The main contribution of this study is threefold. First, precise spatial mapping of the marginal prevalence of stunting and wasting across regions of Myanmar accounting for both within and between-region variation. Second, spatial delineation of the various combinations of the joint prevalence of stunting and wasting. Third, deciphering the underlying non-linear association between childhood age and maternal HAZ and WHZ scores, thus enabling a more nuanced understanding of the effect of maternal stunting and wasting status on that of the children’s.

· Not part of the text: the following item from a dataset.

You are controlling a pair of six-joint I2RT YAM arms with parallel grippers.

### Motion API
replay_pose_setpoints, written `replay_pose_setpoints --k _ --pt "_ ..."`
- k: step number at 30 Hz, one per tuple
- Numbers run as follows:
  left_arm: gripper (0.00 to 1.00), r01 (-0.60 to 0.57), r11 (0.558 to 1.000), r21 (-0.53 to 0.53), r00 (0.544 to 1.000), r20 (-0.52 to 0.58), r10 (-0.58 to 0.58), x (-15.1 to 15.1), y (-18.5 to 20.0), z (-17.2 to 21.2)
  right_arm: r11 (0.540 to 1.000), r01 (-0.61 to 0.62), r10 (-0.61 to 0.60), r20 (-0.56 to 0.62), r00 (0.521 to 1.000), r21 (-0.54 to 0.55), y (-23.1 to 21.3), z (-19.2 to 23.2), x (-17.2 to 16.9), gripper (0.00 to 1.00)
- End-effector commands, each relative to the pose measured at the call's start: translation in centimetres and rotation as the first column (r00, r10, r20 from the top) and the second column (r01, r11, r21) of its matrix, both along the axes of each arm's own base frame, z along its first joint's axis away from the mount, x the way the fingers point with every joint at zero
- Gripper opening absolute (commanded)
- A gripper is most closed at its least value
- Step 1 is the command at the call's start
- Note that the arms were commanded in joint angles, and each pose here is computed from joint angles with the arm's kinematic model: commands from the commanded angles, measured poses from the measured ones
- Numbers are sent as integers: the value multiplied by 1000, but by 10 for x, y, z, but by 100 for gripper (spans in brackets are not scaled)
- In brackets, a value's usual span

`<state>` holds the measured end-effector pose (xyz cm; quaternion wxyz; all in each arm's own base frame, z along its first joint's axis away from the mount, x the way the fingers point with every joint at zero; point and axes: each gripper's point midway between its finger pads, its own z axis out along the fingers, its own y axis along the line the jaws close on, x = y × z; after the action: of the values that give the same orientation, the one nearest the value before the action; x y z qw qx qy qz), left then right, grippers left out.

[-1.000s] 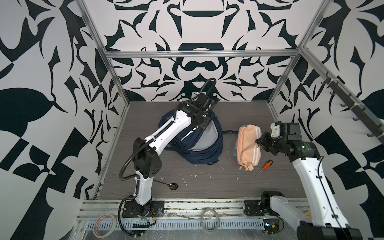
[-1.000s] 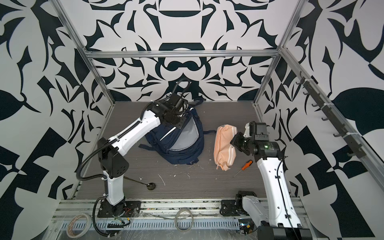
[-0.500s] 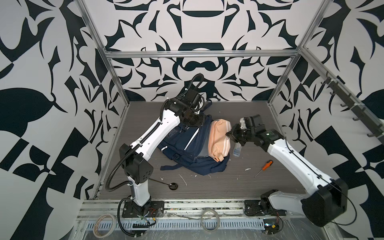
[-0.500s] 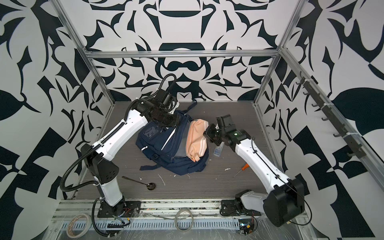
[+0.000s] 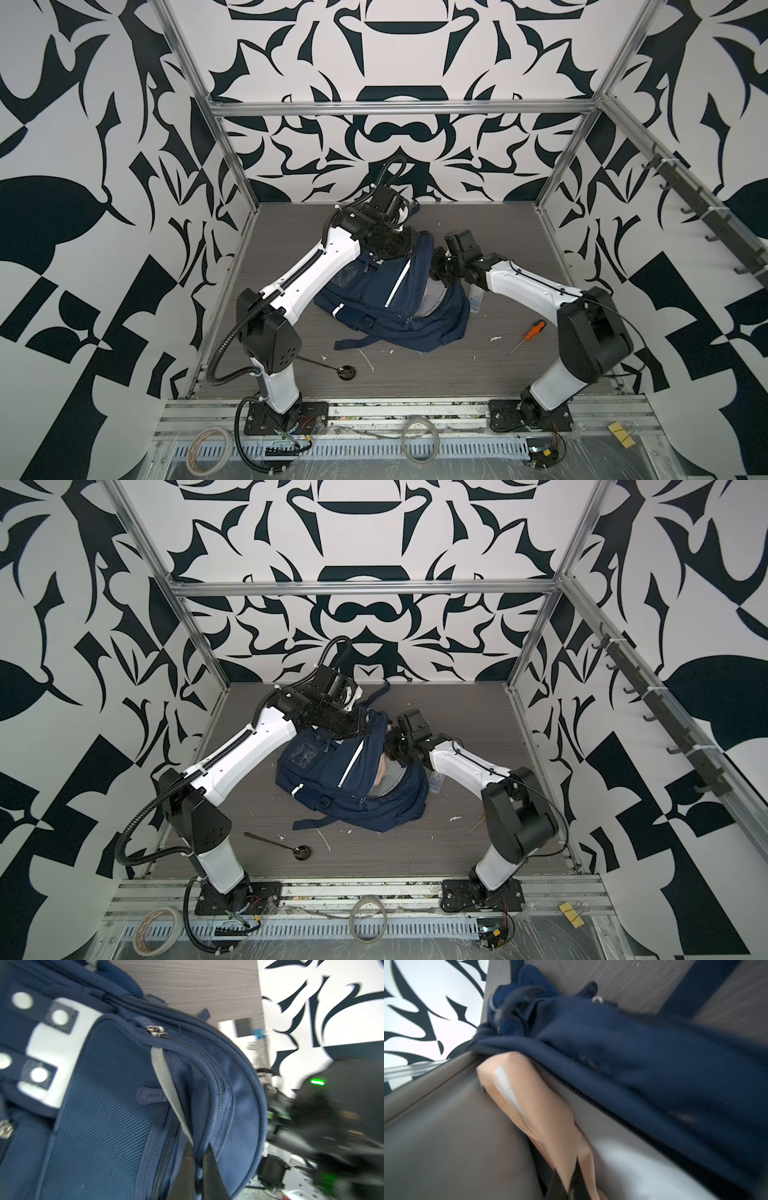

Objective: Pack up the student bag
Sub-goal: 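Push the pink pencil case into the backpack opening with right while left holds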

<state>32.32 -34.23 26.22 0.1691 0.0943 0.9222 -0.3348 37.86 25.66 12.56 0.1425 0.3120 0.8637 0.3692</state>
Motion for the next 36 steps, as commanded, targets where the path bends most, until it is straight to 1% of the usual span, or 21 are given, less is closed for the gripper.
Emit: replay_pose_setpoints --k 1,9,11,16,20,21,22,23,25,26,28,30,31,32,34,36 --pt "0 76 971 -225 994 99 -55 -13 -28 73 993 -18 3 123 992 116 32 40 27 0" --pt "0 64 968 -243 995 93 -42 -8 -33 72 969 -112 89 111 990 219 90 20 37 0" --pt "0 65 967 -247 995 88 -44 -7 -36 72 965 -140 117 113 987 221 103 18 36 0" --pt "0 65 965 -254 996 81 -46 -4 -39 69 963 -168 153 84 985 212 116 1 32 0" --pt "0 51 969 -243 997 73 -34 -3 -34 64 962 -195 173 128 977 191 114 16 32 21" --pt "0 43 970 -240 997 71 -27 -2 -32 63 963 -202 178 139 974 179 111 20 32 25" --pt "0 34 971 -236 998 65 -19 -1 -29 60 964 -215 191 154 969 156 107 26 31 29" --pt "0 24 973 -231 998 59 -10 1 -25 57 965 -230 208 165 964 127 103 30 30 36" --pt "0 4 976 -219 999 48 7 4 -19 51 965 -252 236 183 954 72 95 39 26 46" --pt "0 -6 977 -212 999 44 16 6 -16 48 963 -264 249 199 948 51 91 45 23 51" --pt "0 -27 979 -201 999 34 35 9 -8 41 961 -276 264 219 939 25 83 55 17 60" --pt "0 -49 980 -192 998 27 55 14 -1 35 959 -284 275 233 933 5 74 63 9 66" --pt "0 -58 980 -190 998 23 64 17 3 31 958 -285 279 238 930 -8 69 66 4 70" --pt "0 -68 980 -187 997 20 73 20 5 28 959 -283 280 243 929 -23 63 71 -1 71" --pt "0 -84 979 -185 996 16 88 28 11 23 960 -276 280 253 926 -49 49 79 -9 76" --pt "0 -96 980 -174 995 8 99 36 13 14 962 -257 271 260 927 -87 30 88 -18 78"
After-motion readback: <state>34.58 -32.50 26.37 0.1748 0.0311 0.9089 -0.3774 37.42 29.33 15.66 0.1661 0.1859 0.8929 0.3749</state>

The findings of our study can be utilised for crafting targeted policies and programmes towards improving the state of childhood undernutrition in Myanmar. An essential component of successful implementation of any such policies is proper identification of the most vulnerable subgroups and regions of the country. The fixed and spatial effects obtained from the study provide necessary pointers towards achieving that goal. What stands out in that process is the necessity of accounting for the implicit dependence between various indices of childhood undernutrition for better understanding of the mechanisms through which those can be tackled through effective, region-specific policy formulations. This study provides an alternative and more robust framework for achieving the same compared with typical multivariate models that fail to account for such subtleties.
Acknowledgements
The author gratefully acknowledges the DHS Program for granting the necessary permission to access the Myanmar Demographic Health Survey (MDHS) datasets.
Financial support
This research received no specific grant from any funding agency, commercial or not-for-profit sectors.
Conflict of interest
The author declared no potential conflict of interest with respect to the research, authorship and/or publication of this article.
Authorship
D.B. performed conceptualisation of the research question, data curation, formal analysis, initial writing and final reviewing of the draft.

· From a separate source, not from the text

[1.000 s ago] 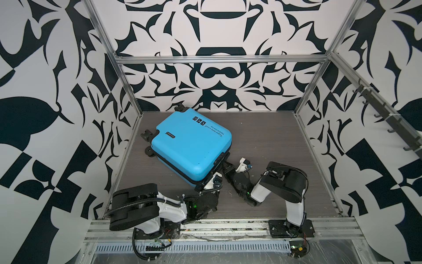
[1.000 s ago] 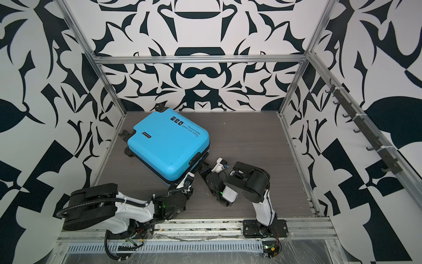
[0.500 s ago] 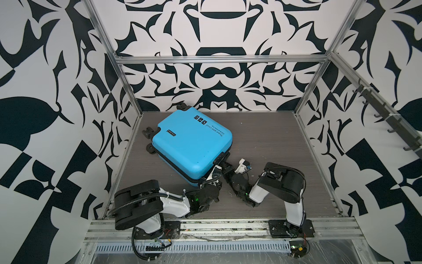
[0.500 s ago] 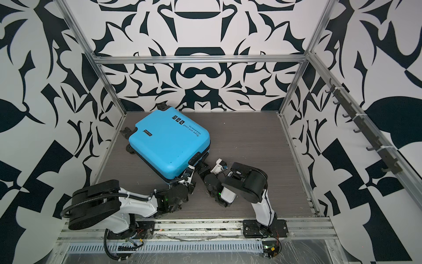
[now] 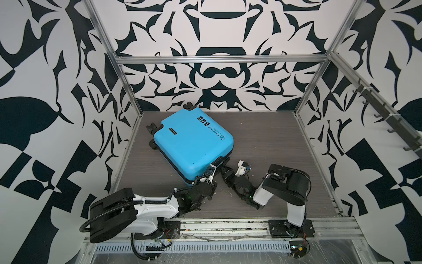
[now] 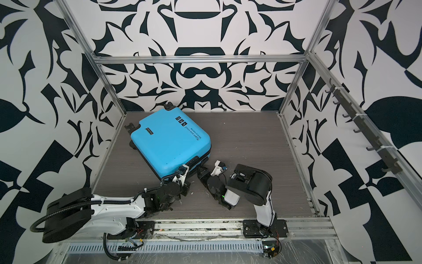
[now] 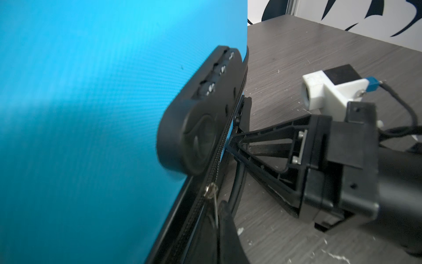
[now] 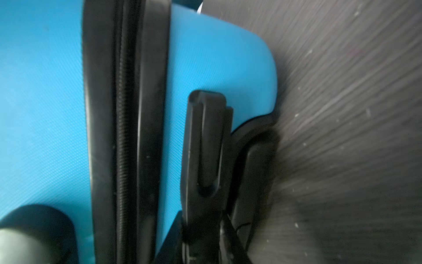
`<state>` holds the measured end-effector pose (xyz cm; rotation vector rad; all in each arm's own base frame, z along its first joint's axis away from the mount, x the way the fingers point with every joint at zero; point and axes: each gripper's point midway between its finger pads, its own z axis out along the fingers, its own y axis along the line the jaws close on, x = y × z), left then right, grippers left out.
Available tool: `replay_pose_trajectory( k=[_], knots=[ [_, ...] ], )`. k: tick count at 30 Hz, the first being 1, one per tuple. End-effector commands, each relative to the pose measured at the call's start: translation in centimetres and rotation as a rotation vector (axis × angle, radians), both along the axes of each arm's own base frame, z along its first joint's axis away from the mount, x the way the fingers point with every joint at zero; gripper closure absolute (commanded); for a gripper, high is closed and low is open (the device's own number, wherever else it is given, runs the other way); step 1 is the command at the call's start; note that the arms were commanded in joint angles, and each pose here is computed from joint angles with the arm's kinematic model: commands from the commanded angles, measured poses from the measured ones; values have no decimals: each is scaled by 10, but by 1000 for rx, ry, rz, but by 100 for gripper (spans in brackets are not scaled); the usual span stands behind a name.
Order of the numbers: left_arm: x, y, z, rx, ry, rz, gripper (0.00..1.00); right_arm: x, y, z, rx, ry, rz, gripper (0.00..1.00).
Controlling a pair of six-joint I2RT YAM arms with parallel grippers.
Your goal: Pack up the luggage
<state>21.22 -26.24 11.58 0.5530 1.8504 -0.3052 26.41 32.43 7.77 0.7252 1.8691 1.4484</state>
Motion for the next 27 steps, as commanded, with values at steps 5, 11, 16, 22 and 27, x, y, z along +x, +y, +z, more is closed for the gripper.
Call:
replay_pose_trajectory(
  k=[5, 11, 16, 22, 27],
  knots=[
    [-5, -16, 66, -249, -75, -80, 100, -40, 28, 10, -15, -36, 254, 52],
    [-3, 0, 61, -237, -62, -48, 100, -28, 13, 10, -17, -31, 225, 45],
    [-2, 14, 58, -238, -60, -17, 100, -21, -12, 19, -41, -70, 202, 42],
    [-2, 30, 53, -229, -54, 13, 100, -10, -31, 22, -34, -66, 207, 40],
    [-3, 37, 52, -228, -51, 25, 100, -2, -13, 28, -2, -75, 237, 42]
  ],
)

Ethics of human subject participation
The Myanmar Demographic and Health Survey (MDHS), 2015–16 was conducted according to the guidelines laid down in the Declaration of Helsinki, and all procedures and survey protocols involving study participants were reviewed and approved by the Ethics Review Committee on Medical Research including Human Subjects in the Department of Medical Research, Ministry of Health and Sports of the Republic of the Union of Myanmar as well as by the ICF Institutional Review Board. Written informed consent was obtained from all participants. The confidentiality and anonymity of the names, addresses and locations of the study participants were kept by the data source.